If you’re interested, the main steps I’m aware of that are likely factored into that “worst case” time are:

  • up to 399 gradians of (clockwise) motor rotation while it gets to the hall effect sensor to calibrate the zero position, along with some time to detect/initialise (unsure how long this part takes)
  • up to 200 gradians of rotation to get to the requested ping position (unsure how long this takes, but it could likely be timed quite easily - the time allocated could be reduced if you know where the requested position is relative to the current position)
  • 1200ms for the transmitting + receiving of a 1200 sample ping with a 1000us sample period (could be reduced if you’re using fewer samples and/or a lower sample period)
  • some time to send the response message (this may depend on communication mode + configuration (e.g. serial baudrate), as well as how many samples are included)

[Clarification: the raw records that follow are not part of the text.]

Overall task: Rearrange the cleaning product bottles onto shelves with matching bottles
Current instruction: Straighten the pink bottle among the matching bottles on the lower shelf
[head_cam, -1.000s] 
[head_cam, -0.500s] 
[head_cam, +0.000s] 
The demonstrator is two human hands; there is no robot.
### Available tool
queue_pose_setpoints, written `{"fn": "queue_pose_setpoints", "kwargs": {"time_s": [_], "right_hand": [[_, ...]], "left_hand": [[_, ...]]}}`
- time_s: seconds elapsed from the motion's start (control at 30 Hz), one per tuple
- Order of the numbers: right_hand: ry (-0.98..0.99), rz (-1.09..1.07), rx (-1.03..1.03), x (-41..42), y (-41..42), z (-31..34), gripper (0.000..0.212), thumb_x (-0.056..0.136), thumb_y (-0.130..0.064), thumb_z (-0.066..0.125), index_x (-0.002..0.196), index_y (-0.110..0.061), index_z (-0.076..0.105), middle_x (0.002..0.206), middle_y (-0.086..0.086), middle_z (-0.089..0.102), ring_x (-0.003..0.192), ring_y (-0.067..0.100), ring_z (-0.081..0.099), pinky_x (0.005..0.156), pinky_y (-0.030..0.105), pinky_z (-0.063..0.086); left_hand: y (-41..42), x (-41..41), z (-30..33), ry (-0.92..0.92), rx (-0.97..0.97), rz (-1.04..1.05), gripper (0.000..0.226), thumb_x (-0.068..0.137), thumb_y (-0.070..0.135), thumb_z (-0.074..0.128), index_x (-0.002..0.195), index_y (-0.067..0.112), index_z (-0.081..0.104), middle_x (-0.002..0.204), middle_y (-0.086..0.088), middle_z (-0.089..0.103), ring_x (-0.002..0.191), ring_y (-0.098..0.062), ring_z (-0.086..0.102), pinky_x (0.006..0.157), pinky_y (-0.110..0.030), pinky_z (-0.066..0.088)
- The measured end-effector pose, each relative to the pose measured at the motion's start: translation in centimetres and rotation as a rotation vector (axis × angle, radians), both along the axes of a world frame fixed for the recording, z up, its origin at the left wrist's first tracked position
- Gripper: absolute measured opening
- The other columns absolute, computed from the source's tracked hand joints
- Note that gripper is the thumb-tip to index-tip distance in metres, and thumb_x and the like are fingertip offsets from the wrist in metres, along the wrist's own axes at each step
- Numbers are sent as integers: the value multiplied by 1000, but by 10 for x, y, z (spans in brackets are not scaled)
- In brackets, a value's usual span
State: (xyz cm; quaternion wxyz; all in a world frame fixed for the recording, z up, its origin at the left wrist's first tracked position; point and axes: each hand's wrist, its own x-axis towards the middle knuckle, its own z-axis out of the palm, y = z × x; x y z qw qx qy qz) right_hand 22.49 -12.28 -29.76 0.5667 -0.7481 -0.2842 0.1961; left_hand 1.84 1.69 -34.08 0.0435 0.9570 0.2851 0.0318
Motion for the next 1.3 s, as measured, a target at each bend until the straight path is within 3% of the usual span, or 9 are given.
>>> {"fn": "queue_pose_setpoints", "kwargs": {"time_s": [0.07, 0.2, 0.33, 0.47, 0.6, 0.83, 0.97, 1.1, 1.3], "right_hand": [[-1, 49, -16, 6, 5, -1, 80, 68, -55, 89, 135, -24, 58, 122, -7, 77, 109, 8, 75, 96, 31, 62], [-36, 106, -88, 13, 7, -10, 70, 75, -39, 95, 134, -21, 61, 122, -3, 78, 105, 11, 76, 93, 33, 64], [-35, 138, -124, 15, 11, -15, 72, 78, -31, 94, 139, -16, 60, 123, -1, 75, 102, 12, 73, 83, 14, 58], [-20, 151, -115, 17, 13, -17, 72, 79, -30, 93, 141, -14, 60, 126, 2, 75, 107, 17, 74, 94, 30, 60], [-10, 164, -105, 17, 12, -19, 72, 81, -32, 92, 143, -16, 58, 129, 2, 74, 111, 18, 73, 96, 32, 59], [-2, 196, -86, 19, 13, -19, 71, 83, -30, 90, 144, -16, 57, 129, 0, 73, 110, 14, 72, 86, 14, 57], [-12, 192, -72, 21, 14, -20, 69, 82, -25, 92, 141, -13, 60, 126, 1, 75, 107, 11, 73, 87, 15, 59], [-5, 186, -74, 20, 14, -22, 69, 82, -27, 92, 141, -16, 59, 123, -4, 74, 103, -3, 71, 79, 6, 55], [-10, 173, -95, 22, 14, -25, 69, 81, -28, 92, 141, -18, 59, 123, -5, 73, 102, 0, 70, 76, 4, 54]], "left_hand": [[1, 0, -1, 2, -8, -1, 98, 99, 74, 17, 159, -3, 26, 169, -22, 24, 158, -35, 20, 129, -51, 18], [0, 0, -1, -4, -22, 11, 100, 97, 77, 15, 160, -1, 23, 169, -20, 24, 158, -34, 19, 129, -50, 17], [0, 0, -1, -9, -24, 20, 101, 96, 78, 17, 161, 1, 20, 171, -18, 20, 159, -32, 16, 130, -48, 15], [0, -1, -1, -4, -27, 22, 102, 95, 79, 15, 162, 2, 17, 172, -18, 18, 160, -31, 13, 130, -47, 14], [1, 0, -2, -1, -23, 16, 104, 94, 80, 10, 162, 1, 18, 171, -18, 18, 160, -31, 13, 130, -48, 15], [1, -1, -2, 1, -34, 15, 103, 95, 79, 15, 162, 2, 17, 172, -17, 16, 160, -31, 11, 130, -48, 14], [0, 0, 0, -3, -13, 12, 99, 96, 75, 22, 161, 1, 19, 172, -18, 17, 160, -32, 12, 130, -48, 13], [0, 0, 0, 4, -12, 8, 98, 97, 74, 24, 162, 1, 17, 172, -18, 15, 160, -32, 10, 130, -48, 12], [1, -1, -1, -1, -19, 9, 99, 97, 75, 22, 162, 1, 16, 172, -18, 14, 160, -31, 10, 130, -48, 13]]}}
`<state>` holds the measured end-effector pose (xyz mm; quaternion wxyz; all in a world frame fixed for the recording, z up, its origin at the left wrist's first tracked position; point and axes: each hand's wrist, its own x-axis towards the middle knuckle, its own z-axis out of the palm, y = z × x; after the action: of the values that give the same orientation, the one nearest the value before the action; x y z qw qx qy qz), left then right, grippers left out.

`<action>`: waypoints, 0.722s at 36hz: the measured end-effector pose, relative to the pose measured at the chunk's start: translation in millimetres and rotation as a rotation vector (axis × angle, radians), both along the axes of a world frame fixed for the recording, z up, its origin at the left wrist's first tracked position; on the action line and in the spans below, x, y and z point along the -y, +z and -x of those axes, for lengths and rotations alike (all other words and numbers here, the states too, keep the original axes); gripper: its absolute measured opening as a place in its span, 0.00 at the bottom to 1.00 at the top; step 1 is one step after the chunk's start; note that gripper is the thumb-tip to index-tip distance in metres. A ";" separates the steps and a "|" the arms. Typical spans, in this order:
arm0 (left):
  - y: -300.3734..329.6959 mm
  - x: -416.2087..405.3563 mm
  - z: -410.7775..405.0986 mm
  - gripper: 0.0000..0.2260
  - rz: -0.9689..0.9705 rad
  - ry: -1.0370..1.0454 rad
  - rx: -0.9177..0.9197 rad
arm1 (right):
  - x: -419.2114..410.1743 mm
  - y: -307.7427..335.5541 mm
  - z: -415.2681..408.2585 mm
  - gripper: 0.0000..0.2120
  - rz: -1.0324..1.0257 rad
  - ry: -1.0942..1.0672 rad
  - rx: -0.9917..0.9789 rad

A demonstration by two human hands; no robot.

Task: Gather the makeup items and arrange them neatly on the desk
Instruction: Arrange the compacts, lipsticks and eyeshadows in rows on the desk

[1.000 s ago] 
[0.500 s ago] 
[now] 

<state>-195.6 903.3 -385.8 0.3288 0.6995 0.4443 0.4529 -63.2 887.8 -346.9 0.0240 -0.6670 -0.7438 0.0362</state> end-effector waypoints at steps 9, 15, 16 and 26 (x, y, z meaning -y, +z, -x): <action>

I’d note that if you’re having connection issues it’s likely best to fix those before focusing on minimising timeouts, but that said, having a failsafe that doesn’t wait around longer than absolutely necessary is still a good idea :slight_smile:

The protocol docs I linked to above are the best source of information for things like this. In this case reserved is a reserved parameter, so your best bet is following how it’s used elsewhere in the existing implementations (e.g. in the transmitAngle function it’s just set to 0).